The post Forget Software: The COPX ETF Is the Pick-and-Shovel AI Trade Hiding in Plain Sight appeared first on 24/7 Wall St..
The AI trade everyone talks about is silicon. The AI trade almost nobody talks about is the copper that moves electrons from a substation to a GPU rack, and the Global X Copper Miners ETF (NYSE:COPX) is the cleanest liquid vehicle for owning it. COPX holds the companies digging the stuff out of the ground, and while software valuations stretch over another leg of the buildout, the fund has quietly returned roughly 69% over the past year against about 20% for the S&P 500.
The fund tracks the Solactive Global Copper Miners index and concentrates in dozens of of large producers. Most of its holdings are foreign companies that directly or indirectly are in the business of mining copper, or at least have decent exposure to it.
The AI link is physical. A single conventional data center requires thousands of tons of copper and megawatts of dedicated power capacity, and the National Electrical Contractors Association told Congress in April that data center energy use could account for 9.1% of all U.S. electricity consumption by the end of the decade.
Every substation, transformer, and foot of high-voltage cable feeding a GPU cluster is copper-intensive. Global copper consumption is expected to move from 26 million tonnes in 2022 toward 43 million tonnes by 2050, driven by AI data centers and electrification.
Yes. COPX is up 136% over five years and about 513% over ten, well ahead of the S&P’s 85% and 323% over the same windows. Freeport-McMoRan (NYSE:FCX), the second-largest U.S. holding, is up roughly 34% over the past year. The biggest U.S. holding is Southern Copper (NYSE:SCCO), up 72% in the past year. The fund pulled in nearly $2 billion in fresh inflows this year, bringing assets to about $7.76 billion.
The 0.65% expense ratio is not cheap next to broad-market ETFs, but no S&P fund gives you this factor. Supply supports the case.

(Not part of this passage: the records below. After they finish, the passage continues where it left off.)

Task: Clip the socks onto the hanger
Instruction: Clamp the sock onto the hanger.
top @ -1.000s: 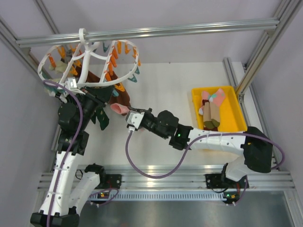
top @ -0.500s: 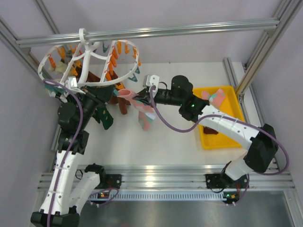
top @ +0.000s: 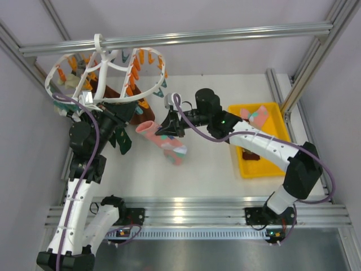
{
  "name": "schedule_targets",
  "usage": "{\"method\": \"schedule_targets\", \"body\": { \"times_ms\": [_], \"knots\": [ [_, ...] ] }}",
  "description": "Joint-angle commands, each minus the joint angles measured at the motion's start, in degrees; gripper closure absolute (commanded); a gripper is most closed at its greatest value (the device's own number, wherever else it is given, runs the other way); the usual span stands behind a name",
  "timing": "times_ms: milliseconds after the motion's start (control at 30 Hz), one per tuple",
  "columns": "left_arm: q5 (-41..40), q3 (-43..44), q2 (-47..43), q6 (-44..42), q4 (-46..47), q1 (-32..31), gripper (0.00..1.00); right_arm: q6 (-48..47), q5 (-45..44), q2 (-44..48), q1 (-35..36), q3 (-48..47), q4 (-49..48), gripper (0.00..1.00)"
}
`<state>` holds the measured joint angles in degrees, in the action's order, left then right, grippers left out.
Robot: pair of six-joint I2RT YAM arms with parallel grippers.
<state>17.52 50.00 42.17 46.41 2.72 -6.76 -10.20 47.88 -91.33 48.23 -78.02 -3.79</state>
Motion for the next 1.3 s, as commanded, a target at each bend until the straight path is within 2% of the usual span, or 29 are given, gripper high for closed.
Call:
{"method": "schedule_targets", "body": {
  "times_ms": [0,333,900,1267],
  "knots": [
    [2.52,-0.6,0.1,0.78,2.46,0.17,1.0,3.16,2.13,-0.87,-1.64,-4.86,-3.15,1.0],
    [4.01,-0.6,0.01,1.66,3.08,0.09,1.0,5.36,3.63,-3.15,-3.22,-7.06,-4.55,1.0],
    [3.58,-0.87,0.45,0.87,2.9,0.17,1.0,14.68,9.69,-5.62,-6.13,-8.21,-10.79,1.0],
    [3.4,-0.87,0.72,-0.09,2.2,0.17,1.0,13.54,10.13,-3.51,-5.69,-6.36,-10.18,1.0]
  ]
}}
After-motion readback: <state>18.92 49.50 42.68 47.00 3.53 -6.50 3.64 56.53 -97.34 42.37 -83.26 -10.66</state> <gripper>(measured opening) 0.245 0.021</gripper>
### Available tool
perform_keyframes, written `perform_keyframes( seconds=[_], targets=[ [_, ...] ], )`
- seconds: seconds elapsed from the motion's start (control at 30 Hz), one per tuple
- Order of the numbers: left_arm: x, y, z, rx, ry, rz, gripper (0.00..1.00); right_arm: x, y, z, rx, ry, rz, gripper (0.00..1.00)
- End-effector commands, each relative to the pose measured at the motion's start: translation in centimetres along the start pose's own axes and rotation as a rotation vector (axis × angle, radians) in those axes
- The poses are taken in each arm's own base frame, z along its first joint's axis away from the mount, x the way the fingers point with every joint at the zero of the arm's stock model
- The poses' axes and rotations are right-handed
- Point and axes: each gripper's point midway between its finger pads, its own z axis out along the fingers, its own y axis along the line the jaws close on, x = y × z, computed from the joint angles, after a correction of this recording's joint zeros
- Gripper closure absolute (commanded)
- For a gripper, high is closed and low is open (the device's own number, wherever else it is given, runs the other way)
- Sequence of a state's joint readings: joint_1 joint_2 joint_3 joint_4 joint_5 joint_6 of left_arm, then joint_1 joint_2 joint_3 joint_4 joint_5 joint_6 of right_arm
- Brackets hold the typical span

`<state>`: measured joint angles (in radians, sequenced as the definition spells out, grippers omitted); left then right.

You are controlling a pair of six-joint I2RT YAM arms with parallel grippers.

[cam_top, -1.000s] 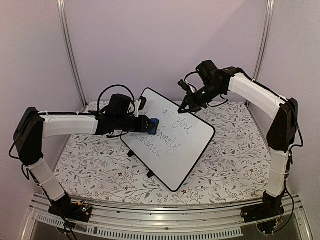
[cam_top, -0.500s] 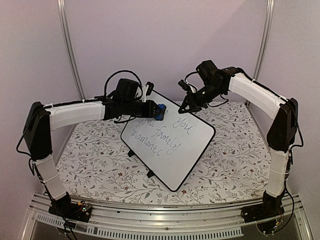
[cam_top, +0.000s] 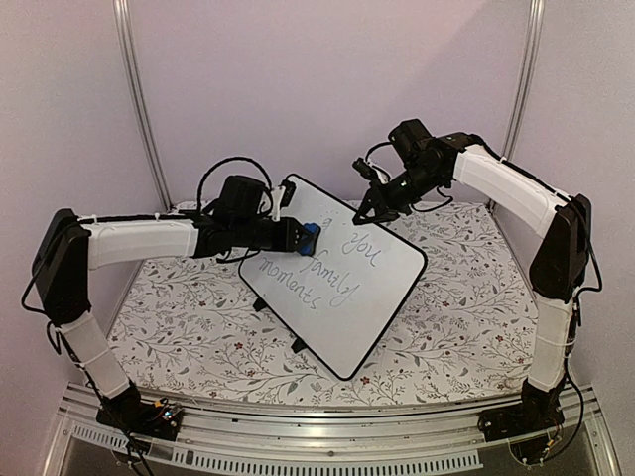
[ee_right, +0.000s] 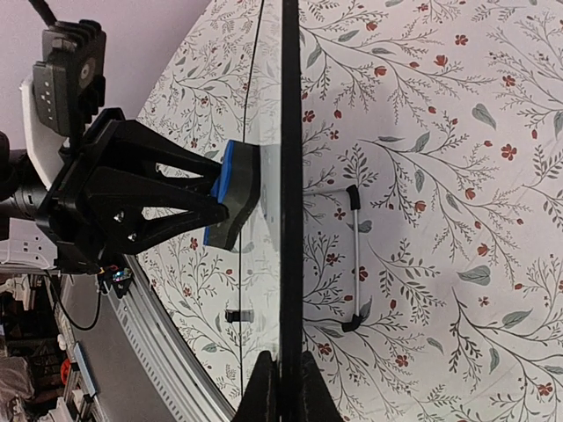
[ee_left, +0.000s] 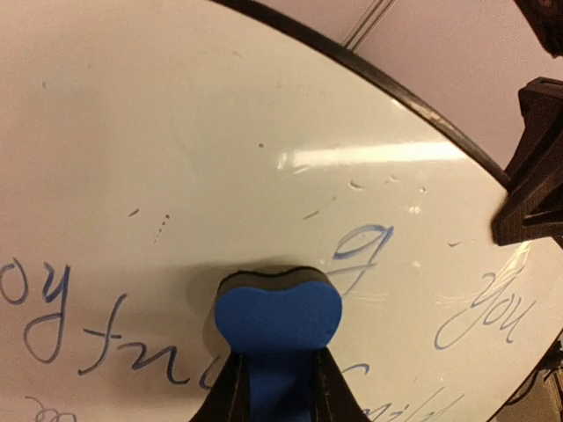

The Democratic Republic of Congo, the world’s second-largest producer, saw Q1 copper exports rise 4.8% and expects little major 2026 output damage from Middle East disruptions. Consolidation is heating up: a South32 asset sale would push copper to roughly 55% of its EBITDA, making it a more obvious takeover target, while BHP’s new CEO inherits the classic copper dilemma of building expensive new mines versus buying existing assets. Miners tend to overpay in that scenario, and COPX owns most of the plausible sellers.
Cyclicality is the whole game. COPX is down almost 3% over the past month, a reminder that copper miners crack hard on any whiff of growth wobble. U.S. real GDP swung from 4.4% in mid-2025 to 0.5% in the third quarter to 2.1% into 2026, and copper equities amplify those moves.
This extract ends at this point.